Sta 242 / Env 255

Homework 2

Due Tuesday, January 30, at class



  1. Burning fuels produce air pollutants that return to earth as acid rain, affecting wildlife in lakes and streams. Declines in aquatic life have occurred downwind of industrial regions in parts of Europe, the Rocky Mountains, and the northeastern U.S.

    The following table lists data from 15 tributaries of Millers River in north-central Massachusetts. For each stream, we know the average pH and the number of fish species observed during the summer of 1983. pH measures acidity; the more acidic the stream, the lower its pH. Pure water has a pH of 7.0; vinegar is about 3.0.

    The data in acidfish.txt are taken from D. Halliwell (Committee on Monitoring and Asessment Trends in Acid Deposition, 1986) and consist of:

    We wish to explore the relationship between acidity and fish species.

    1. Calculate the linear correlation coefficient, r. A range of pH 6.5 to pH 8.2 is optimal for most organisms. Suppose an EPA scientist wishes to rescale the data relative to a lower bound for pH. If 6.5 is subtracted from each of the average summer pH values, will the correlation coefficient change? Why or why not?

    2. Produce a regression line plot of fish species (Y) versus average pH (X). For this homework, all plots go on a single page.
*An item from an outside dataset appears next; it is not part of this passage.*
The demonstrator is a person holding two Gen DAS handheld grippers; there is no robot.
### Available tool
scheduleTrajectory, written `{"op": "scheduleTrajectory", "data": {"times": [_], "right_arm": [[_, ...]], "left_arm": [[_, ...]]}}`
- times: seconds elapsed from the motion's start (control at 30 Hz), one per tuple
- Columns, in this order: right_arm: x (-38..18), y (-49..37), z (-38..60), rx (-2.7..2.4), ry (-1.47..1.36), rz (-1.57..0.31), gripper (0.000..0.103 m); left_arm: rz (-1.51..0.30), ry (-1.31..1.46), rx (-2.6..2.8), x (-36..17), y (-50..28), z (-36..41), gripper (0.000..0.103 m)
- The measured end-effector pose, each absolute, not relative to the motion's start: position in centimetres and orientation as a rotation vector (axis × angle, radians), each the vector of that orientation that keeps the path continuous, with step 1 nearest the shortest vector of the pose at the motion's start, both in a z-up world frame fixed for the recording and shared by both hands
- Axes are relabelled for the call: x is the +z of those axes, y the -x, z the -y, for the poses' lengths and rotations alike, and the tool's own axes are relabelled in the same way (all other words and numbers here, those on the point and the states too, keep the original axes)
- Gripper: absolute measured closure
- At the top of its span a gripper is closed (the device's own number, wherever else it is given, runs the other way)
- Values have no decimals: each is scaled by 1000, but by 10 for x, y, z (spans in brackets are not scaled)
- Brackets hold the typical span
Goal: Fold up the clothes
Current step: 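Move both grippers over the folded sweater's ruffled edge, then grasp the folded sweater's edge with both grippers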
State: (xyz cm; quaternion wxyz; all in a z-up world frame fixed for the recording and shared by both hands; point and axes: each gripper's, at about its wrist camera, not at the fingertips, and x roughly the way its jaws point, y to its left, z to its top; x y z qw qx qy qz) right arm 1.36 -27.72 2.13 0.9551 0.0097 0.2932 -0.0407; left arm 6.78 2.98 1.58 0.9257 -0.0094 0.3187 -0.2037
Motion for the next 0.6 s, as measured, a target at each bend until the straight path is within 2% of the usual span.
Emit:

    3. Regress fish species (Y) on average pH (X). Write out the fitted regression equation in the format of the box above Section 7.4 (on page 180). In one sentence each, interpret the slope, intercept and R2. (Look under "Example - Big Bang" on p. 173 for an example of such interpretations.)

    4. Test whether there is evidence of a linear association between number of fish species and average summer pH. Use alpha=0.05. Write out hypotheses, rejection region, and test statistic. Also, give the one-sided and two-sided p-values and comment on which is more appropriate for this example.

    5. Construct by hand a 95% confidence interval for the slope. How does this confirm the two-sided test result of the previous problem?

    6. Construct by hand a 90% confidence interval for the mean number of fish species in streams with pH=6.0 and with pH=8.0.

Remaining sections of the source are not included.